EXERCISE BRIEF
Filter the entries, keeping every line with the string "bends".

PROVIDED RECORDS
· · · · · · ·

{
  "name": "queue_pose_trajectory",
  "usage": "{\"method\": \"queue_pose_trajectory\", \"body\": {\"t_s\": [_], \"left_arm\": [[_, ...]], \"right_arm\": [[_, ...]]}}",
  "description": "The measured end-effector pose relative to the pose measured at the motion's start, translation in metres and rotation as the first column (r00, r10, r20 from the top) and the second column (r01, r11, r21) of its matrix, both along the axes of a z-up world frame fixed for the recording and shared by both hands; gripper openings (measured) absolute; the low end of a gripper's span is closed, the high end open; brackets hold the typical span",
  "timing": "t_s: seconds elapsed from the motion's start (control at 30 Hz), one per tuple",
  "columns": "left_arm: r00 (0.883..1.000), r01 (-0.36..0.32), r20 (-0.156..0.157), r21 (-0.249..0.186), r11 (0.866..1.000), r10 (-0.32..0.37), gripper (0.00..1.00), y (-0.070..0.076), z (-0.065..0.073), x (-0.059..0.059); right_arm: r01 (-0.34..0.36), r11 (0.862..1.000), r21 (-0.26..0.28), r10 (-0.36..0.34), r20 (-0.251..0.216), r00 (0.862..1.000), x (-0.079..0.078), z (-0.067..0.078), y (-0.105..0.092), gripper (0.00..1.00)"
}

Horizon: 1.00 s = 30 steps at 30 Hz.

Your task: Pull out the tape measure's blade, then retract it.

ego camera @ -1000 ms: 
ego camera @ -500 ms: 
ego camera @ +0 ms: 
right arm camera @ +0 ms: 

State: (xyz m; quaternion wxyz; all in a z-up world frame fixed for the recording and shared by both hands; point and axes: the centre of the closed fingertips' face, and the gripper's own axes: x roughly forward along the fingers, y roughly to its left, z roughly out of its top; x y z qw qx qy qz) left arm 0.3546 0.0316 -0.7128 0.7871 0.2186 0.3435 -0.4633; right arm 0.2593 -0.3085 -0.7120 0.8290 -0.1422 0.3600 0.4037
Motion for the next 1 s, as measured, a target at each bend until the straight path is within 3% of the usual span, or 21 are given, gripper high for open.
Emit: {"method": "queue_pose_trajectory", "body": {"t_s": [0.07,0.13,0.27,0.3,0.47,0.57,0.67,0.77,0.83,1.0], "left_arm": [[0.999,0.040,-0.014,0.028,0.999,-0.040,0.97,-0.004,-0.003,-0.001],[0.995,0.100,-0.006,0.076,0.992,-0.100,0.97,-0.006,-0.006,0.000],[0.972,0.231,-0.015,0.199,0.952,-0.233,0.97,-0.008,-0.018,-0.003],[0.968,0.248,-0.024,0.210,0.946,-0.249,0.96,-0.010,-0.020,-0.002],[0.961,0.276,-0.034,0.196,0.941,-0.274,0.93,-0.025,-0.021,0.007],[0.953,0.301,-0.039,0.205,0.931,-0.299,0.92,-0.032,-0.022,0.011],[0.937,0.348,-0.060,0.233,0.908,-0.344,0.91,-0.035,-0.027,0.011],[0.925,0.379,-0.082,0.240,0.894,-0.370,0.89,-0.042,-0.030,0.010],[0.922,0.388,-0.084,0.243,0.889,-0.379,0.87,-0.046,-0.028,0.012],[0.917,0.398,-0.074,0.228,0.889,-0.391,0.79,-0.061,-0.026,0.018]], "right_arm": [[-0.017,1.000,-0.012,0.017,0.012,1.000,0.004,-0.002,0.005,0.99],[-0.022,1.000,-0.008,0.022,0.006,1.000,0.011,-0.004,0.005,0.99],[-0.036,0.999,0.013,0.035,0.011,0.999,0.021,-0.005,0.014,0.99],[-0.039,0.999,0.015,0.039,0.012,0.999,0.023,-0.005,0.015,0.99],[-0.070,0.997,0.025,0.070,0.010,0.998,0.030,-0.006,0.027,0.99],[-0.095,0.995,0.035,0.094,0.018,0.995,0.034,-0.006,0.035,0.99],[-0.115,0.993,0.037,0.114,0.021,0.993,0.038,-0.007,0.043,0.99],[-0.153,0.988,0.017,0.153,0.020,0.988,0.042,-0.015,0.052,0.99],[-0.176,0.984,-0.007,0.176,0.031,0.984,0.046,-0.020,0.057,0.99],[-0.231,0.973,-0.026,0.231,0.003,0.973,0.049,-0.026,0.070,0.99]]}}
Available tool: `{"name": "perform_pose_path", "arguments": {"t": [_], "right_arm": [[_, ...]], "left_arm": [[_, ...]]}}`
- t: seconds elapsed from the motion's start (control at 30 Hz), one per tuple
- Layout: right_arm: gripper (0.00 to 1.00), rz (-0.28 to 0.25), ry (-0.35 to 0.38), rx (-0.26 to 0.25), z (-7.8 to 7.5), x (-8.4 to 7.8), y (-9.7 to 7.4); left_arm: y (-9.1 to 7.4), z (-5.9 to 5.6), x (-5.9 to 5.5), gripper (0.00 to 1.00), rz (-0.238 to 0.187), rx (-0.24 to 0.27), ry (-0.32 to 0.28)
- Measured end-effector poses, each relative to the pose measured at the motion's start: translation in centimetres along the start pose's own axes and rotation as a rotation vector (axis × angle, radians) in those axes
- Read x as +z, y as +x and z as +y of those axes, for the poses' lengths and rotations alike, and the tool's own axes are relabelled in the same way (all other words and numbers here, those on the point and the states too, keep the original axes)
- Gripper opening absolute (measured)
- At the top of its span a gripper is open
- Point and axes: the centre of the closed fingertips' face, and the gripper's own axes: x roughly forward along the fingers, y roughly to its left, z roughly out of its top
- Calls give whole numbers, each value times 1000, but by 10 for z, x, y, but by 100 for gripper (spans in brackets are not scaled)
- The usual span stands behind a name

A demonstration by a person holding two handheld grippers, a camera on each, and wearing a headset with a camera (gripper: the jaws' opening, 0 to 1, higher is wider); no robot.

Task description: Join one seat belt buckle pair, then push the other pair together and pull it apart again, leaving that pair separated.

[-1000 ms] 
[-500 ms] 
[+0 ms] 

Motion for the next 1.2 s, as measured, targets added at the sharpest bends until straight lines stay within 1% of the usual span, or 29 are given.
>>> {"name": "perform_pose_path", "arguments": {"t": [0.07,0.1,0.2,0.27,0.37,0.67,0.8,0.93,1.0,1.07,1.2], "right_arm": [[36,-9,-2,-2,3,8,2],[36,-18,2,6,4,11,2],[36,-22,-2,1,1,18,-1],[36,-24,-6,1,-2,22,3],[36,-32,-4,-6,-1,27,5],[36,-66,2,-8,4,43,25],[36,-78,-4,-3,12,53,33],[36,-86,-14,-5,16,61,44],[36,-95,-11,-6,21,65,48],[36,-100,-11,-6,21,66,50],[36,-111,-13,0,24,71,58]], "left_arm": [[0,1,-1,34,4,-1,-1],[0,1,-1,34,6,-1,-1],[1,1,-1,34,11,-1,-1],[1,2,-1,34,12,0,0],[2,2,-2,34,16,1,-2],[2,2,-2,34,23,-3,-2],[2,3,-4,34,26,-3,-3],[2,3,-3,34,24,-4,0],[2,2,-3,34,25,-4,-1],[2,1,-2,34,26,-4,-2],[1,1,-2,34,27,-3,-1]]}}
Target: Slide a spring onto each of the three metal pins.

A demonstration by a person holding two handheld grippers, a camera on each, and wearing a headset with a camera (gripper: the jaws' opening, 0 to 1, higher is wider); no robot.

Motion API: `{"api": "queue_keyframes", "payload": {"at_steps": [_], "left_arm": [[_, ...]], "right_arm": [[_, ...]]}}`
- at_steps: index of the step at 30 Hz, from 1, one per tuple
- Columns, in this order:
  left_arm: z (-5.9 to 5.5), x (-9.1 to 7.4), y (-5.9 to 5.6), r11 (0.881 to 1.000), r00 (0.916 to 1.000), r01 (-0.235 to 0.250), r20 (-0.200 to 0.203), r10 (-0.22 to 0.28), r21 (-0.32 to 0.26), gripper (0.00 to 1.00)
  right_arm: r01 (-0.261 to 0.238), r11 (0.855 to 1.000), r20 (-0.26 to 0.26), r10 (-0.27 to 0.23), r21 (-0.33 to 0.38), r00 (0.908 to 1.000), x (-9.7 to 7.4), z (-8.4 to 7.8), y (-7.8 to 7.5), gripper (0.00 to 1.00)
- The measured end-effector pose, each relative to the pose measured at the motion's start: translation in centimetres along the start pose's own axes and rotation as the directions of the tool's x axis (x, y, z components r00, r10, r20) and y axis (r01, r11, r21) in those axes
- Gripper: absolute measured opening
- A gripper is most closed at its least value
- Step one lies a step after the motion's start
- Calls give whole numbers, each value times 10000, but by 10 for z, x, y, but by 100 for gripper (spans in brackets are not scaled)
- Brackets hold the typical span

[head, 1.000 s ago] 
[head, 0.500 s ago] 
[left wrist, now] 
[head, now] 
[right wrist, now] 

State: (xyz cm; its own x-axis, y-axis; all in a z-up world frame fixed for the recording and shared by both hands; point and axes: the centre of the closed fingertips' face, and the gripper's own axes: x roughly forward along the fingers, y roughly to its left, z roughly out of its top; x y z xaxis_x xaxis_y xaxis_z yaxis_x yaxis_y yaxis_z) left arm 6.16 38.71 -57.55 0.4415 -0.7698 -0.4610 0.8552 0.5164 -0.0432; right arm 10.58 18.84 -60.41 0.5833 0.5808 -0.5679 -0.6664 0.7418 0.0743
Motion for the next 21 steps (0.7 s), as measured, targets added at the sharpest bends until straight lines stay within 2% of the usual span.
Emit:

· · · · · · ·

RESULT
Motion for the next 1.2 s, as measured, targets added at the sharpest bends until straight lines stay within 1% of the usual span, or 29 are given.
Motion for the next 21 steps (0.7 s), as measured, targets added at the sharpest bends until straight lines stay within 2% of the usual span.

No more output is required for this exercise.